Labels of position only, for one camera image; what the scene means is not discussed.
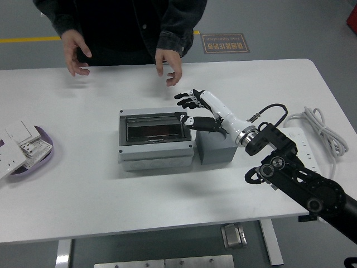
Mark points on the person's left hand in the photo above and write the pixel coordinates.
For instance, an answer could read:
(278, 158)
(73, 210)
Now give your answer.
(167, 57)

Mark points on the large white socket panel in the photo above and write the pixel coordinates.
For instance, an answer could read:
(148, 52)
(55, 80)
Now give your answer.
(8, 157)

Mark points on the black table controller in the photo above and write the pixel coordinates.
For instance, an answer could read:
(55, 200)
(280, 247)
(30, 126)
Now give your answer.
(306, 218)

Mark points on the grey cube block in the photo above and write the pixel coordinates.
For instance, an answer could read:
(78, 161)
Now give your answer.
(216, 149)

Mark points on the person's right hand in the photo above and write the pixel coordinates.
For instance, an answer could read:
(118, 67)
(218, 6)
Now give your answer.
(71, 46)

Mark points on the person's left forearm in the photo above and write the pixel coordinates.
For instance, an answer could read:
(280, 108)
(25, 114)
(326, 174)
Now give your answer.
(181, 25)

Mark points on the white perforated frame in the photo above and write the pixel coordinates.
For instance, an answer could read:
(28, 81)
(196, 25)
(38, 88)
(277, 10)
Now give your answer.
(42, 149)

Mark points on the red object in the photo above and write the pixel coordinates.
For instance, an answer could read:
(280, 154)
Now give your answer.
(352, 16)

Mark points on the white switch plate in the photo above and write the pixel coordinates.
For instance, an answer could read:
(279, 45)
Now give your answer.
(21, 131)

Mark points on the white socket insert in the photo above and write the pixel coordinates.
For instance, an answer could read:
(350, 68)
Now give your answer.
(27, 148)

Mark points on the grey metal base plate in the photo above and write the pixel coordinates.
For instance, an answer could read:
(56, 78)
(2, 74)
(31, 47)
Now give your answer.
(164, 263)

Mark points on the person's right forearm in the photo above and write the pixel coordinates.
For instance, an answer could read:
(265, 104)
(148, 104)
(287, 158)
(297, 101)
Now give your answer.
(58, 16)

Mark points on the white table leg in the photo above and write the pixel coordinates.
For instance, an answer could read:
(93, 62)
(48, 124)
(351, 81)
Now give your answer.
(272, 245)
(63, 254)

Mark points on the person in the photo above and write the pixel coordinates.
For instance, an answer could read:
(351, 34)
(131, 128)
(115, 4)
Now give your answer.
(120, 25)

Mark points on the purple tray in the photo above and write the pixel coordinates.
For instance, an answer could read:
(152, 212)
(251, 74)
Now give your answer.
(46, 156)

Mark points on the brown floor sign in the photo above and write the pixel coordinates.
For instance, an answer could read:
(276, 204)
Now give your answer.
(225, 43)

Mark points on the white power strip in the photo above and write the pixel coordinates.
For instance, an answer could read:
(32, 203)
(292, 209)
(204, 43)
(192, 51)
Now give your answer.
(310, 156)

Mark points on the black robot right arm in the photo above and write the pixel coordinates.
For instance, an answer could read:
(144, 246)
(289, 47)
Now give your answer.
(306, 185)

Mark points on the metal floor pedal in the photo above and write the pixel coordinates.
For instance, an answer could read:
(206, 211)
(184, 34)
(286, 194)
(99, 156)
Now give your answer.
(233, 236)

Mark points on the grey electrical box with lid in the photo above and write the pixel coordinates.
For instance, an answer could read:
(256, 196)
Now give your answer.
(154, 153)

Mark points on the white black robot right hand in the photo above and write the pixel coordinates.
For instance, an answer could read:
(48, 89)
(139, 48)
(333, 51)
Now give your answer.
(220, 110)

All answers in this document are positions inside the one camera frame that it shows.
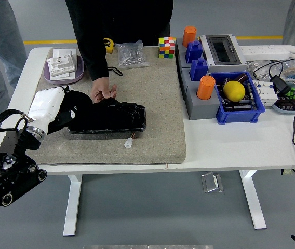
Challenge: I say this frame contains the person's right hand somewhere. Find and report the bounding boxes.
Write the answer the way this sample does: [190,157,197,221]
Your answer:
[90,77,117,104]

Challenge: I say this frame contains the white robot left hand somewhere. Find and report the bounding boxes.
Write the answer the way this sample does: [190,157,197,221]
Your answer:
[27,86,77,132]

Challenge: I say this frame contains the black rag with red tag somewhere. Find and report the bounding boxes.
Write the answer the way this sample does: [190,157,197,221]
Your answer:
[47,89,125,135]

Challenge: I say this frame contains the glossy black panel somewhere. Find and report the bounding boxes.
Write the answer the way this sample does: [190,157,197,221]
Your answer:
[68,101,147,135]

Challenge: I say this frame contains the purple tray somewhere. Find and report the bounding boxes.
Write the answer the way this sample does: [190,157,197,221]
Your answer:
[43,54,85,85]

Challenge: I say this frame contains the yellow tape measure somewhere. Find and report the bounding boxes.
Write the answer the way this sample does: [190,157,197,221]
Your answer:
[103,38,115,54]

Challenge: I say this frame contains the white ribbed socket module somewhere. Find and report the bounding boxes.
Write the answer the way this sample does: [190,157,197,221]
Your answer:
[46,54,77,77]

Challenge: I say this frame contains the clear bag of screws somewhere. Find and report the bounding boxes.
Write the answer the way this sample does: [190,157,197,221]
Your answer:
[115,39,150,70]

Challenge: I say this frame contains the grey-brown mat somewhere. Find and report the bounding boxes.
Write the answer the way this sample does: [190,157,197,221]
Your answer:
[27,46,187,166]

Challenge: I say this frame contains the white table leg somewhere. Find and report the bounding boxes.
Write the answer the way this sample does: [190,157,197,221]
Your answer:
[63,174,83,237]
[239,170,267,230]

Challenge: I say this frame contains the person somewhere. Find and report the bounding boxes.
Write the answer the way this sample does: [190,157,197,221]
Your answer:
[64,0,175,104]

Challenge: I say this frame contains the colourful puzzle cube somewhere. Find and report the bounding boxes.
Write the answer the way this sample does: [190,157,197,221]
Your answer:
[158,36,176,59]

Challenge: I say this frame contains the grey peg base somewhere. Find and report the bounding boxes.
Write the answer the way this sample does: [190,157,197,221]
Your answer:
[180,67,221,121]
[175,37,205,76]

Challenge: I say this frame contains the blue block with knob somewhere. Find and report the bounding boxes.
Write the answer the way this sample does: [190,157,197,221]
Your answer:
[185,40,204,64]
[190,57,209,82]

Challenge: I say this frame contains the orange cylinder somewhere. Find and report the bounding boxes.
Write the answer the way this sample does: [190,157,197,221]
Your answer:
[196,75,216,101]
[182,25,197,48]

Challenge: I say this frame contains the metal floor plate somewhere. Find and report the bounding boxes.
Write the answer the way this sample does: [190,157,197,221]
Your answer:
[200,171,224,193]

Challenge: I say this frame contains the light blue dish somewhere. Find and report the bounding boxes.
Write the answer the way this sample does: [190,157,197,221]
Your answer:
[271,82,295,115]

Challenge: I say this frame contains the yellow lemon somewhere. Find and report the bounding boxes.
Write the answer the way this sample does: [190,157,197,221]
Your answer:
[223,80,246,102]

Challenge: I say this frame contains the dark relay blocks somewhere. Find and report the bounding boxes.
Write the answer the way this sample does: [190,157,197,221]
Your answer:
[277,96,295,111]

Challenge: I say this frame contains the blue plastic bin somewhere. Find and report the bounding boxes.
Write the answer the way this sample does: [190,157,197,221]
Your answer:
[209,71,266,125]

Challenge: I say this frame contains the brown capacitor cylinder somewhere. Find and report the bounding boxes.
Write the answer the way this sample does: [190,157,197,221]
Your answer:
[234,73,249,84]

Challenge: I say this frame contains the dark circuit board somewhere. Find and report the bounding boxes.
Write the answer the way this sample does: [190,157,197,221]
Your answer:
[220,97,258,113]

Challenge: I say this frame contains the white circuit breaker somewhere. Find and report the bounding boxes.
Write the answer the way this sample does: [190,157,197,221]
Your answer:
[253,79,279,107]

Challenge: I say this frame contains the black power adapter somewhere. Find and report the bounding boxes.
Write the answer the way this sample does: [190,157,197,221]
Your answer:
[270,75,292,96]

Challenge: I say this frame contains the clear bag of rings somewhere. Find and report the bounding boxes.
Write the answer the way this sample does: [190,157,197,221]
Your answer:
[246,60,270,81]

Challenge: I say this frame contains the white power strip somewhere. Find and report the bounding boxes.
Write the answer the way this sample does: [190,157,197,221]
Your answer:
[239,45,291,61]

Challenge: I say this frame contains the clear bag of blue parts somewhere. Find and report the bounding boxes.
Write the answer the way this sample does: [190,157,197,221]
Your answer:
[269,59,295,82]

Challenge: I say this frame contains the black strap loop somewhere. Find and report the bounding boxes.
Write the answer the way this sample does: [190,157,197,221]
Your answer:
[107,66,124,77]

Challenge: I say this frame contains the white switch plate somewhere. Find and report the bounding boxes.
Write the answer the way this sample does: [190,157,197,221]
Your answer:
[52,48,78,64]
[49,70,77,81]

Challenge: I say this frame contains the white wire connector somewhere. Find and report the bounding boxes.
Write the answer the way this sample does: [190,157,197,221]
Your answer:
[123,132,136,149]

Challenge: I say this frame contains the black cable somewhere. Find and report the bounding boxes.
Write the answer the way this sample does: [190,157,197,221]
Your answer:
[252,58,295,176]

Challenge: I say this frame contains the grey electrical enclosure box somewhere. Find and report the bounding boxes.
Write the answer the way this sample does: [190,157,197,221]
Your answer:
________
### Your assignment
From the data above, copy each line that holds "panel".

### Your solution
Mark points on the large white socket panel in the photo above and write the pixel coordinates.
Challenge: I say this frame contains the glossy black panel somewhere. Find and report the bounding boxes.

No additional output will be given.